Maggie smiled at her son’s enthusiasm. He had always loved helping her in the flower beds. When he was just a toddler, she would point to the smallest dot of green in the ground and say “Look, Nathan, here it comes,” and then day by day they’d watch the flowers grow and bloom throughout the spring and summer.
Maggie repositioned herself, fighting back tears as she spoke to her son.
“You know, a lot of things are going to be happening over the next few weeks,” she began slowly. “And a lot of it might be confusing to you.”
Nathan was already confused, and his look told her so.
“Nathan,” she soothed. “One day when you’re older you might want to blame God for making me sick, but I don’t want you to do that.” Nathan frowned, bewildered. Why was his mother talking about being sick? He had always assumed that she would get better because really sick people were the ones who were in the hospital. “I want you to always know that God didn’t make me sick, He helped me through this sickness,” she comforted. “He gave me strength to play with you and Rachel and held me on my really horrible days.”

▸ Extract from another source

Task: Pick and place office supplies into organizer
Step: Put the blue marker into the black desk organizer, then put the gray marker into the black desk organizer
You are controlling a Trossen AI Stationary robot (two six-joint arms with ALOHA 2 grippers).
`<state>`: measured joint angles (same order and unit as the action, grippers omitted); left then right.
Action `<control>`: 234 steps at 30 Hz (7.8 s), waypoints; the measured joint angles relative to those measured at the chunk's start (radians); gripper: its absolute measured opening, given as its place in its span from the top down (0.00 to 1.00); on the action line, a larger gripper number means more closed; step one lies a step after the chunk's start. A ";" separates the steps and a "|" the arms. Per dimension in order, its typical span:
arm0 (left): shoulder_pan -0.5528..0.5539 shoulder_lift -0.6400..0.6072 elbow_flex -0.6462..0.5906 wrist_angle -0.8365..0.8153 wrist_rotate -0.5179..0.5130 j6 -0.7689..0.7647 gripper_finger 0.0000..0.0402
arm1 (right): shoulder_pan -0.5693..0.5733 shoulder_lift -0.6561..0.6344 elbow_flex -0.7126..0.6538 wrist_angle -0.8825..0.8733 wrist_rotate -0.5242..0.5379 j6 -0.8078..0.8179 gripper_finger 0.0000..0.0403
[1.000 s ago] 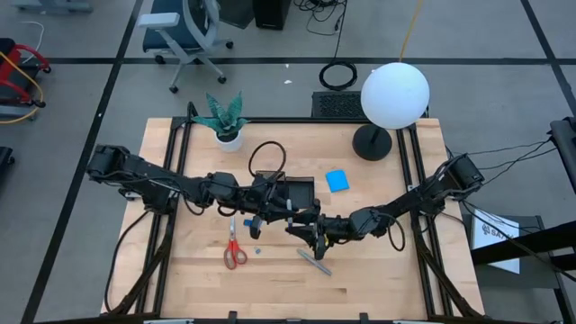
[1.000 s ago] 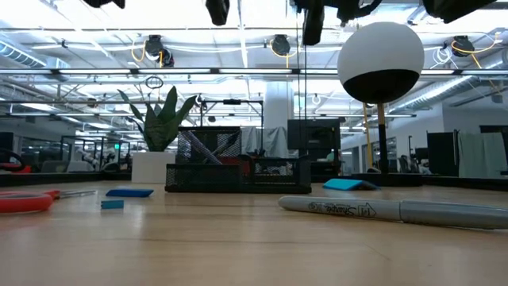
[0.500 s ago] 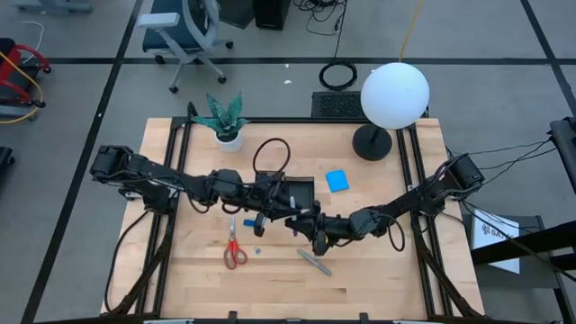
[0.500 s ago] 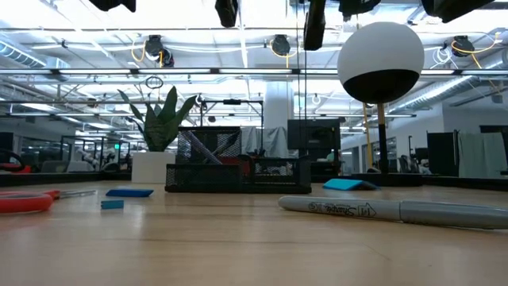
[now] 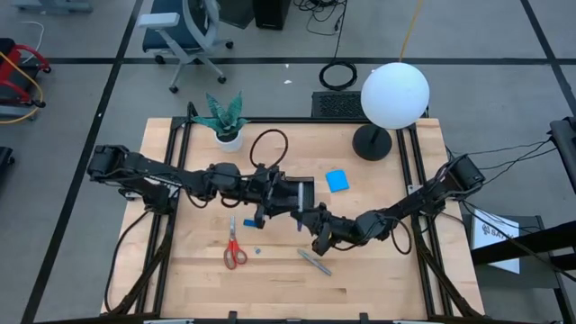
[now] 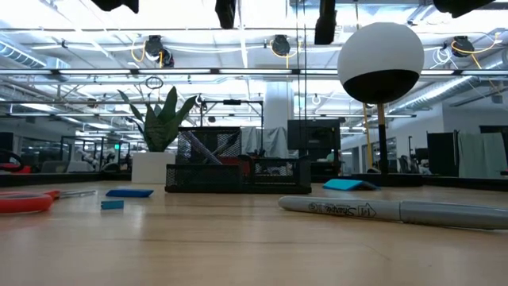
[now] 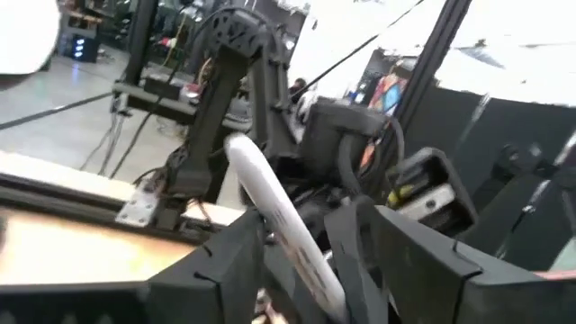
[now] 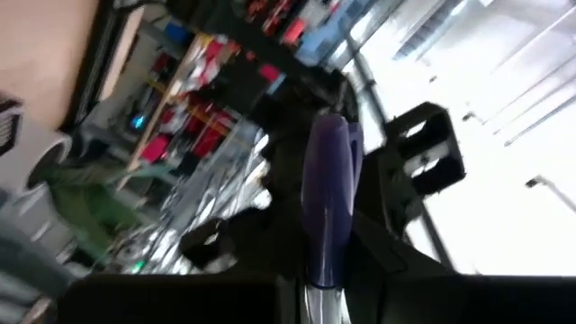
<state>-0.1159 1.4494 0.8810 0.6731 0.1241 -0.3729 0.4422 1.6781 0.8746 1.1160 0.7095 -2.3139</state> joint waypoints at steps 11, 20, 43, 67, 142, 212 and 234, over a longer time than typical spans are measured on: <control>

Nathan put his head down. He didn’t like talking about his mother’s sickness. Maggie struggled to find the right words to say to her eight-year-old son.
“In a little while,” she said slowly, “you may hear grown-ups say things like, ‘Isn’t it a pity? God took her so young.’ But they’re wrong, Nathan. They’re wrong, and I don’t want you to listen to them. When they say things like that, I want you to remember what I’m telling you now. God didn’t take me, He received me.”